Lawrence Joseph Elgart was born on March 20, 1922 in New London, Connecticut and grew up in Pompton Lakes, New Jersey. His mother was a concert pianist and his father also played piano, though not professionally. With his brother Les they attended Pompton Lakes High School.

Both brothers began playing in jazz ensembles in their teens, and young Larry played with jazz musicians such as Charlie Spivak, Woody Herman, Red Norvo, Freddie Slack and Tommy Dorsey. In the mid-1940s, Les and Larry started up their own ensemble, hiring Nelson Riddle, Bill Finegan and Ralph Flanagan to arrange tunes for them. Their ensemble was not successful, and after a few years, they scuttled the band and sold the arrangements they had commissioned to Tommy Dorsey. Both returned to sideman positions in various orchestras.

In 1953, Larry met Charles Albertine and recorded two of his experimental compositions, Impressions of Outer Space and Music for Barefoot Ballerinas. The recordings were not commercially successful but became collector items for fans of avant-garde jazz.
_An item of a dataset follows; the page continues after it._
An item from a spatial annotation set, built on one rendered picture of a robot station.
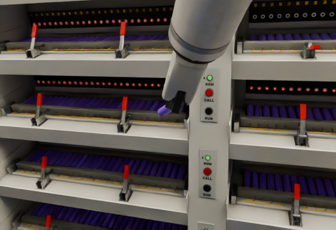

With Albertine they put together an ensemble and using precise microphone placements produced what came to be known as the Elgart Sound. Proved to be very commercially successful, throughout the 1950s they enjoyed a run of successful albums and singles on the Columbia label.

Their initial LP, Sophisticated Swing, released in late 1953, was credited to The Les Elgart Orchestra, because, according to Larry, Les was more interested than his brother in fronting the band. In 1954, the Elgarts left their permanent mark on music history in recording Albertine’s Bandstand Boogie, for the legendary television show American Bandstand. In 1955, the band became The Les and Larry Elgart Orchestra, but the brothers split in 1959, each subsequently releasing his own series of albums.

Larry signed with RCA Victor and his 1959 album New Sounds At the Roosevelt was nominated for a Grammy. From 1960 to 1962, he released music on MGM Records. The brothers reunited in 1963 and recorded several more albums until 1967 they again went their separate ways.

In 1981 he departed from the Elgart Sound for jazz funk and fusion genres, producing Flight of the Condor for the RCA Victor. His biggest exposure came in 1982, with the success of Hooked on Swing. The instrumental was a medley of swing jazz hits In the Mood, Cherokee, Don’t Sit Under the Apple Tree, American Patrol, Sing, Sing, Sing, Don’t Be That Way, Little Brown Jug, Opus #1, “ake the A Train, Zing Went the Strings of My Heart and A String of Pearls. 

Alto saxophonist and bandleader Larry Elgart, who was a resident of Longboat Key, Florida died on August 29, 2017 at a hospice center in Sarasota, Florida at the age of 95.